It's the stuff that young journalists dream of, and the sort of situation that usually unfolds only in idealistic movies about reporters: A powerful source from inside an industry provides proof of a cover-up so deep and so awful that it implicates entire corporations in corrupt and harmful practices. Michael Moss, the Pulitzer Prize–winning New York Times reporter whose investigations into the ground-beef industry made "pink slime" a household term, unveils those sorts of orgasmic revelations repeatedly in his new book, Salt Sugar Fat: How the Food Giants Hooked Us (Random House, $28). Even before the book's publication last week, when the New York Times ran an extended excerpt in its Sunday magazine, you could tell Moss was up to something special, a book that could stand with the other monoliths of industrial-food journalism—Pollan's The Omnivore's Dilemma, Schlosser's Fast Food Nation, and Sinclair's The Jungle.
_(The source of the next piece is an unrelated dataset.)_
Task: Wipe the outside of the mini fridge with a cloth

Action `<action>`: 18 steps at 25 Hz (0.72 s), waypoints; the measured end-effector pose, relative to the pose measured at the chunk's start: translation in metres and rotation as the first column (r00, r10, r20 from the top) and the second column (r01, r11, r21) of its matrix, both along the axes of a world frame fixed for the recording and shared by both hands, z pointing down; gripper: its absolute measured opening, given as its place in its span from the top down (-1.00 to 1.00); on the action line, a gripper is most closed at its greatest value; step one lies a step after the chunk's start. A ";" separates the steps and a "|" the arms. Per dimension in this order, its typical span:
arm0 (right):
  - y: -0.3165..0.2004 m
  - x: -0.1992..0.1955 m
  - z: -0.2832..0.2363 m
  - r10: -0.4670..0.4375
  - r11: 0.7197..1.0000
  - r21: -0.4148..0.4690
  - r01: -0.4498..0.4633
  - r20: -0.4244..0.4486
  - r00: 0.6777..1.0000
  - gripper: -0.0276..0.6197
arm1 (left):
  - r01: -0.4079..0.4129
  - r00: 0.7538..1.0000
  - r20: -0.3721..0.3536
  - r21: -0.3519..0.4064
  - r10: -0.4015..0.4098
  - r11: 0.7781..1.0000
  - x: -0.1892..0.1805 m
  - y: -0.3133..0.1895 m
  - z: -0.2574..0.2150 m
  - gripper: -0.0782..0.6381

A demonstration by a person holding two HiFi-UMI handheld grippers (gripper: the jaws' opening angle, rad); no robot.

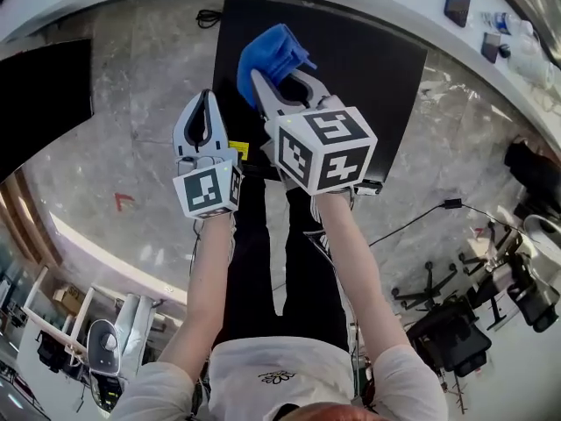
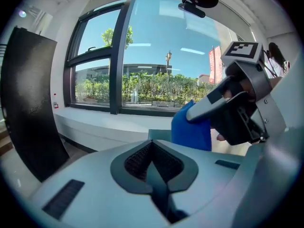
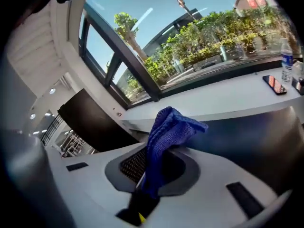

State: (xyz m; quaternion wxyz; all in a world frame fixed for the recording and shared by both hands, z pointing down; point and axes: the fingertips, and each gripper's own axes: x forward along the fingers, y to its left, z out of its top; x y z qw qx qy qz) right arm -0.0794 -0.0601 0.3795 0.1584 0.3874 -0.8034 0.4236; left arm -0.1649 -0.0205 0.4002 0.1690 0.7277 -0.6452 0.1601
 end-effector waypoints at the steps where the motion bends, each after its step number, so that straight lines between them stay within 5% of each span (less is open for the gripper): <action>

Turns out, Salt Sugar Fat is just that good. It's the most scandalous book to be published this year—narrowly beating Lawrence Wright's Going Clear: Scientology, Hollywood, & the Prison of Belief—and it's more compelling reading than any novel I've read in months. Taking information from an army of sources embedded deep inside the prepared-food industry, Moss alleges that the handful of corporations that dominate junk food have met on multiple occasions to discuss strategies to hoodwink the American public and keep us hooked on products that are poisoning us.
Moss structures Salt Sugar Fat in three sections. He opens with sugar, describing the long, weird evolution of breakfast cereal, from health food to candy (most of the popular brands of cereal, Moss explains, are now fully half sugar). These foods don't wind up sugar-soaked by accident; they're the result of years of scientific research to pinpoint what the industry refers to as the "bliss point," in which each bite is as loaded with as much sugar as possible without tipping over into nausea.